■ ASSIGNMENT: Each record below is to be output with no change at all.

=== DATA FOR THIS EXERCISE ===

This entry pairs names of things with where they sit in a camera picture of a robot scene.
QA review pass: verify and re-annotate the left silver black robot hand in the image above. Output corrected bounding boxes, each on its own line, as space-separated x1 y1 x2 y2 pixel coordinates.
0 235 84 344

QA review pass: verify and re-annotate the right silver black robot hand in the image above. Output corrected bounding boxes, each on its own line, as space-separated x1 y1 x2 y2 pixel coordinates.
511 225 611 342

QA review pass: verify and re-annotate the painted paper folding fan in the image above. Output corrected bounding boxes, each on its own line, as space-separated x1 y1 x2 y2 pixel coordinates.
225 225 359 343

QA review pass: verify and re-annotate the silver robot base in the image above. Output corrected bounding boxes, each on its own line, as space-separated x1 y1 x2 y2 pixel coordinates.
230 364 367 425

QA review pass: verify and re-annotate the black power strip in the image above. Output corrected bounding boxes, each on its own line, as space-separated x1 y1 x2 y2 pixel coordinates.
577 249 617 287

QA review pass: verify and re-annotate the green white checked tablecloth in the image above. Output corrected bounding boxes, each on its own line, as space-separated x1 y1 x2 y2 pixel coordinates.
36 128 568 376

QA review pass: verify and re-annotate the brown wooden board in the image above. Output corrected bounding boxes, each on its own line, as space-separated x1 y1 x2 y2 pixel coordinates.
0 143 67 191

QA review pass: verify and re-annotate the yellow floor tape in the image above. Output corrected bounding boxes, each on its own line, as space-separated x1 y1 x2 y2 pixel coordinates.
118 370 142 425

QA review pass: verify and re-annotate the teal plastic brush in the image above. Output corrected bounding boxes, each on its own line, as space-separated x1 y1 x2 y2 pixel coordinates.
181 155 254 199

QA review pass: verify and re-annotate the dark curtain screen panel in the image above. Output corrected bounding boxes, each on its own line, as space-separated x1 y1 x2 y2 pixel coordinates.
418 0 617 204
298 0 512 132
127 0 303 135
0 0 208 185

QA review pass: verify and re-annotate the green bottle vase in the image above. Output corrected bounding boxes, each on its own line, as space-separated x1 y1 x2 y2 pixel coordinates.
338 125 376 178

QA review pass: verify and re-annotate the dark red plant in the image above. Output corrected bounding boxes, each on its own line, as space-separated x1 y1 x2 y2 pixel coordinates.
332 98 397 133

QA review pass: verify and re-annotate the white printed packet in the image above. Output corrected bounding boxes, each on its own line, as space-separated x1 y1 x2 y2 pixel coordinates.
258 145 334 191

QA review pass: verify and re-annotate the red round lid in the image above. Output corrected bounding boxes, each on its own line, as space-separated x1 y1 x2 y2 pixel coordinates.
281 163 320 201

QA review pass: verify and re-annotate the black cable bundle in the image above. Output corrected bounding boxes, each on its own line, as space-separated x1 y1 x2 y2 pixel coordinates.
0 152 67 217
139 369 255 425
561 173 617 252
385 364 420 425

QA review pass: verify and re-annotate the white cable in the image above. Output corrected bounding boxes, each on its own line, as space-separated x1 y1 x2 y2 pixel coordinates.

===

■ ANSWER SECTION:
This entry pairs names of things with where they sit in a camera picture of a robot scene.
QA review pass: verify and re-annotate the left silver black robot hand in the image above. Output corrected bounding boxes, each on its own line, as space-separated x1 y1 x2 y2 pixel coordinates.
0 235 84 344

QA review pass: verify and re-annotate the right silver black robot hand in the image above. Output corrected bounding boxes, each on its own line, as space-separated x1 y1 x2 y2 pixel coordinates.
511 225 611 342

QA review pass: verify and re-annotate the painted paper folding fan in the image above. Output corrected bounding boxes, each on its own line, as space-separated x1 y1 x2 y2 pixel coordinates.
225 225 359 343

QA review pass: verify and re-annotate the silver robot base in the image above. Output corrected bounding boxes, each on its own line, as space-separated x1 y1 x2 y2 pixel coordinates.
230 364 367 425

QA review pass: verify and re-annotate the black power strip in the image above. Output corrected bounding boxes, each on its own line, as space-separated x1 y1 x2 y2 pixel coordinates.
577 249 617 287

QA review pass: verify and re-annotate the green white checked tablecloth in the image above. Output corrected bounding boxes, each on its own line, as space-separated x1 y1 x2 y2 pixel coordinates.
36 128 568 376

QA review pass: verify and re-annotate the brown wooden board in the image above. Output corrected bounding boxes, each on its own line, as space-separated x1 y1 x2 y2 pixel coordinates.
0 143 67 191

QA review pass: verify and re-annotate the yellow floor tape in the image above. Output corrected bounding boxes, each on its own line, as space-separated x1 y1 x2 y2 pixel coordinates.
118 370 142 425

QA review pass: verify and re-annotate the teal plastic brush in the image above. Output corrected bounding boxes, each on its own line, as space-separated x1 y1 x2 y2 pixel coordinates.
181 155 254 199

QA review pass: verify and re-annotate the dark curtain screen panel in the image above. Output corrected bounding boxes, each on its own line, as space-separated x1 y1 x2 y2 pixel coordinates.
418 0 617 204
298 0 512 132
127 0 303 135
0 0 208 185

QA review pass: verify and re-annotate the green bottle vase in the image above. Output corrected bounding boxes, each on its own line, as space-separated x1 y1 x2 y2 pixel coordinates.
338 125 376 178

QA review pass: verify and re-annotate the dark red plant in the image above. Output corrected bounding boxes, each on its own line, as space-separated x1 y1 x2 y2 pixel coordinates.
332 98 397 133

QA review pass: verify and re-annotate the white printed packet in the image above. Output corrected bounding boxes, each on its own line, as space-separated x1 y1 x2 y2 pixel coordinates.
258 145 334 191

QA review pass: verify and re-annotate the red round lid in the image above. Output corrected bounding boxes, each on its own line, as space-separated x1 y1 x2 y2 pixel coordinates.
281 163 320 201

QA review pass: verify and re-annotate the black cable bundle in the image above. Output corrected bounding boxes, each on its own line, as space-separated x1 y1 x2 y2 pixel coordinates.
0 152 67 217
139 369 255 425
561 173 617 252
385 364 420 425

QA review pass: verify and re-annotate the white cable in the image above. Output corrected bounding boxes, each on its own line, as space-separated x1 y1 x2 y2 pixel coordinates.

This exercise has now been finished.